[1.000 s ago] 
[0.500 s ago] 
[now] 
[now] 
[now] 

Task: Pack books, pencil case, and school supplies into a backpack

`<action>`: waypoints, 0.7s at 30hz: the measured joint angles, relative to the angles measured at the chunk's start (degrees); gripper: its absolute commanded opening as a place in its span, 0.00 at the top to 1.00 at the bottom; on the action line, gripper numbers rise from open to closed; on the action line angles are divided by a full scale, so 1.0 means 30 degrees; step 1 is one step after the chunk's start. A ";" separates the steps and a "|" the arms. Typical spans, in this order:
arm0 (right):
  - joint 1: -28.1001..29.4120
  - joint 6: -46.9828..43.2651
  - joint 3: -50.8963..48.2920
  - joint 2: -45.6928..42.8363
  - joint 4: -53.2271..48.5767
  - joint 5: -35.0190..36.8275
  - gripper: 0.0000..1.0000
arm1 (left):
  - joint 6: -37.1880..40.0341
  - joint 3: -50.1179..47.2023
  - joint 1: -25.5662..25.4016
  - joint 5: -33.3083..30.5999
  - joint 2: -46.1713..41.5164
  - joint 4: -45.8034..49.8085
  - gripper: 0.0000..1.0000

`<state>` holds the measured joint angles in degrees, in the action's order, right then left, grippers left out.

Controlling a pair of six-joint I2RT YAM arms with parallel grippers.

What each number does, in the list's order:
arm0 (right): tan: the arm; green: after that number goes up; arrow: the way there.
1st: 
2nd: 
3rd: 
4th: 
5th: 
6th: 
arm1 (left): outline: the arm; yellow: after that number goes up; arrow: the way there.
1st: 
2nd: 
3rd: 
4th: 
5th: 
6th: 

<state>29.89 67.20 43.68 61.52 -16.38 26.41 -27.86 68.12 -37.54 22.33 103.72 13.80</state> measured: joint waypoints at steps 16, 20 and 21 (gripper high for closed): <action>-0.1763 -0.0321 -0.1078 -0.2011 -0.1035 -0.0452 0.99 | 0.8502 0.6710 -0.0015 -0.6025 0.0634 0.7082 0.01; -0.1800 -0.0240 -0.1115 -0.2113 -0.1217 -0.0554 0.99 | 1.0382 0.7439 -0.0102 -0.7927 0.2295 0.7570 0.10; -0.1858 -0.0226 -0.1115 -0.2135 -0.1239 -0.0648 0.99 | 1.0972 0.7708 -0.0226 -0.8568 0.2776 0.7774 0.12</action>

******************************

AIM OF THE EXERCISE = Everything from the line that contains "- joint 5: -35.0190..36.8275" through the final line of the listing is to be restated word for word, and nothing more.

ANSWER SECTION =
  - joint 5: -35.0190..36.8275
  - gripper: 0.0000..1.0000
arm1 (left):
  - joint 6: -37.1880..40.0341
  - joint 3: -50.1179..47.2023
  - joint 1: -25.5662..25.4016
  - joint 5: -33.3083..30.5999
  - joint 2: -46.1713..41.5164
  - joint 4: -45.8034..49.8085
  - gripper: 0.0000..1.0000

`<state>` holds the measured joint angles in degrees, in the action's order, right then left, grippers left out.

Controlling a pair of six-joint I2RT YAM arms with parallel grippers.

What each number does, in the list's order:
arm0 (right): tan: the arm; green: after that number goes up; arrow: the way there.
1st: 
2nd: 
3rd: 
4th: 
5th: 
6th: 
arm1 (left): outline: the arm; yellow: after that number goes up; arrow: the way there.
1st: 
2nd: 
3rd: 
4th: 
5th: 
6th: 

<state>29.89 67.20 43.68 61.52 -16.38 26.41 -27.86 68.12 -37.54 22.33 103.72 13.80</state> measured: joint waypoints at steps 16, 20 and 21 (gripper high for closed): <action>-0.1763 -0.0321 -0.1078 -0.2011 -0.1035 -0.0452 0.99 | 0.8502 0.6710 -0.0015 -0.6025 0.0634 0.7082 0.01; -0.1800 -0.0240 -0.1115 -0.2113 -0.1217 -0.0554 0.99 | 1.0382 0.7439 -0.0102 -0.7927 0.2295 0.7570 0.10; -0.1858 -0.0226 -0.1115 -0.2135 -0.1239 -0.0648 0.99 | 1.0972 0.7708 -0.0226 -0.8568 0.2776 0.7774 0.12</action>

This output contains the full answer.